Очутившись за дверью, она вдруг струсила; но Вася и не думал ее бить, а только схватил за руку и стремительно потащил за собой.

– Пойдем, Нюра, я тебе покажу такую штуку… – задыхающимся шепотом повторял он.

Глаза у пристанского разбойника так и горели, и охватившее его воодушевление передалось Нюрочке, как зараза. Она шла теперь за Васей, сама не отдавая себе отчета. Они сначала вышли во двор, потом за ворота, а через площадь к конторе уже бежали бегом, так что у Нюрочки захватывало дух.

– Вот так штука!.. – повторял Вася, задыхаясь от волнения.

Они прибежали в контору. Через темный коридор Вася провел свою приятельницу к лестнице наверх, где помещался заводский архив. Нюрочка здесь никогда не бывала и остановилась в нерешительности, но Вася уже тащил ее за руку по лестнице вверх. Дети прошли какой-то темный коридор, где стояла поломанная мебель, и очутились, наконец, в большой низкой комнате, уставленной по стенам шкафами с связками бумаг. Все здесь было покрыто толстым слоем пыли, как и следует быть настоящему архиву.

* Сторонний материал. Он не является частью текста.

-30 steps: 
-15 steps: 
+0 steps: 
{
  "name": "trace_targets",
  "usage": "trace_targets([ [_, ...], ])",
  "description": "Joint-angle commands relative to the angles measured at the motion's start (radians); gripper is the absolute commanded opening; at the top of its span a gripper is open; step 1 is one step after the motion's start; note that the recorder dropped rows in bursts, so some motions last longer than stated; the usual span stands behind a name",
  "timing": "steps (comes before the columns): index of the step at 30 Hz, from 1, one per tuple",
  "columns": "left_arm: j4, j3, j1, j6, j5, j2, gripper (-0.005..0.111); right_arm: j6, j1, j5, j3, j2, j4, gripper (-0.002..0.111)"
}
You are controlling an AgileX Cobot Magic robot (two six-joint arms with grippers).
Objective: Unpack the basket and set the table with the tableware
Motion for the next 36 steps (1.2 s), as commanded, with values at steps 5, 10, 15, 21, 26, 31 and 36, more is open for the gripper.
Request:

– А это что? – торжественно объявил Вася, указывая на громадный черный щит из картона, на котором был вырезан вензель, подклеенный зеленою и красною бумагой.

Нюрочка еще никогда не видала вензелей и с удивлением смотрела на эту мудреную штуку, пока Вася объяснял ей его значение и заставлял пощупать и картон, и бумагу, и полочку для свечей на задней стенке вензеля.

– Все это зажгут, – объяснял Вася тоном знатока. – Плошки приготовлены в машинной… А мы будем кричать «ура», и твой папа и мой – все.

Нюрочке вдруг сделалось ужасно весело, и Вася в ее глазах совсем изменился. Ей даже нравилось ничего не думать, а слепо подчиняться чужой воле. Она чувствовала то же сладко-замирающее ощущение, как на высоких качелях. Когда же, наконец, наступит вечер и зажгут иллюминацию? Ей казалось, что она просто не доживет до этого, и маленькое сердце замирало от волнения. Дальше все происходило в каком-то тумане: Вася водил свою спутницу по всей конторе, потом они бегали на плотину, где так ужасно шумела вода, и, наконец, очутились на крыше господского дома. Как случилось это последнее, Нюрочка не могла объяснить. Одна она умерла бы от страха, а за Васей карабкалась везде, как коза, и была счастлива, если он ее одобрял взглядом или жестом.

Петра Елисеича разбудила Катря, объясняя своим ломаным хохлацким говором, что панночка на крыше и ни за что не хочет спуститься оттуда.